Shape optimization of airfoil in ground effect based on free-form deformation utilizing sensitivity analysis and surrogate model of artificial neural network

Abstract

Wings operate in proximity to surfaces for using ground effect to enhance lift-to-drag ratio, but the stability meets challenges. Changing airfoil shape could satisfy the requirement of stability and maximize lift-to-drag ratio, like performing single-objective optimization under a constraint. This research uses free-form deformation technique to adjust the airfoil curve by control points, and reduces the dimension of control variables by sensitivity analysis. Sampling airfoils and corresponding aerodynamics feeds an artificial neural network. Then, the neural network plays as a surrogate to predict fitness value for genetic algorithm execution.
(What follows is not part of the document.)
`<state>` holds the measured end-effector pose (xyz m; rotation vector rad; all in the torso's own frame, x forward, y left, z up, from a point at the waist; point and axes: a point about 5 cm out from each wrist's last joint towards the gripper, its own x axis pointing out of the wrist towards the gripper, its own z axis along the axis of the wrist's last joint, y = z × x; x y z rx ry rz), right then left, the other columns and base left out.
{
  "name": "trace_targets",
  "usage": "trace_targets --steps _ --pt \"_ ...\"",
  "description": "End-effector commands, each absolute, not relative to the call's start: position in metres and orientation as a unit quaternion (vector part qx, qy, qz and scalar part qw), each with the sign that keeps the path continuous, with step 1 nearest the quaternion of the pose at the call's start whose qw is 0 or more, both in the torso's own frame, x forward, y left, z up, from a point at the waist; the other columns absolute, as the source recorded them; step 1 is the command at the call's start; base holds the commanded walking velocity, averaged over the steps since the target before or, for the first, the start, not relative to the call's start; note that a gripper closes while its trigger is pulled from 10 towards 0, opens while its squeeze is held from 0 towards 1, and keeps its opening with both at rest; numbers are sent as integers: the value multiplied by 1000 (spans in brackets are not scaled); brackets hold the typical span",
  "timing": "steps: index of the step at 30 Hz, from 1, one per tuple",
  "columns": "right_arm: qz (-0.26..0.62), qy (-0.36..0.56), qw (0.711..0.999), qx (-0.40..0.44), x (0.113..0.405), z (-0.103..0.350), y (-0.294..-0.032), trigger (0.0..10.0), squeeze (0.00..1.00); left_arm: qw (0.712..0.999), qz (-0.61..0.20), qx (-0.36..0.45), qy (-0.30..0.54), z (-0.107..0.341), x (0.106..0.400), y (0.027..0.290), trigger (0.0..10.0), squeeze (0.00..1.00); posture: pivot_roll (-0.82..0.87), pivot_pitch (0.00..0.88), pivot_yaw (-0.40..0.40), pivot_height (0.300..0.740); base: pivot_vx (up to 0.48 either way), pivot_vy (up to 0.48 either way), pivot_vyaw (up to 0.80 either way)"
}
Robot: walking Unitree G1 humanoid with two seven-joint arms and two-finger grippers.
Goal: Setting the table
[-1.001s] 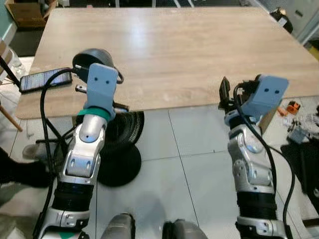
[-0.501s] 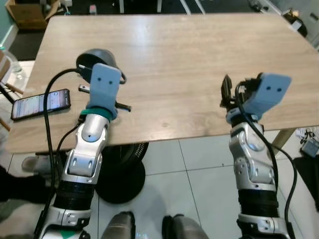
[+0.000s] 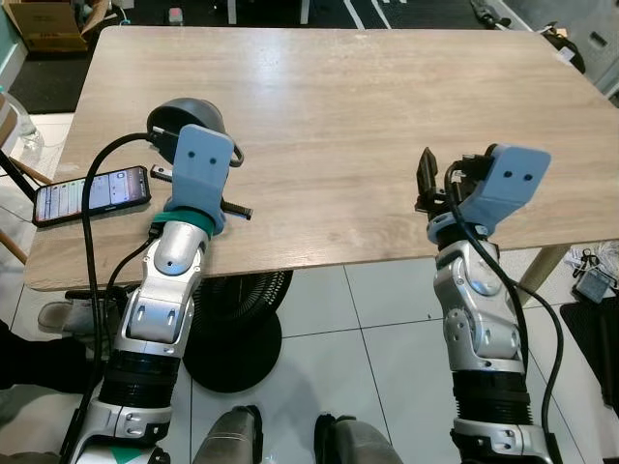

It is found that lift-to-drag ratio and static stability height are sensitive to vertical adjustments near the leading edge, one quarter chord point and trailing edge. The trained two-hidden-layer MLP generalizes well. The deformed optimum airfoil with S-shape camber line reduces lift-to-drag ratio to gain adequate static stability. The cause is that the aerodynamic center of pitch and that of altitude are moved upstream together, while the former’s interval is longer than the latter’s. The procedure provides reference for the optimization of airfoil under more states in ground effect zone, and the S-type deformation offers guidance for refinement on wing-in-ground stability.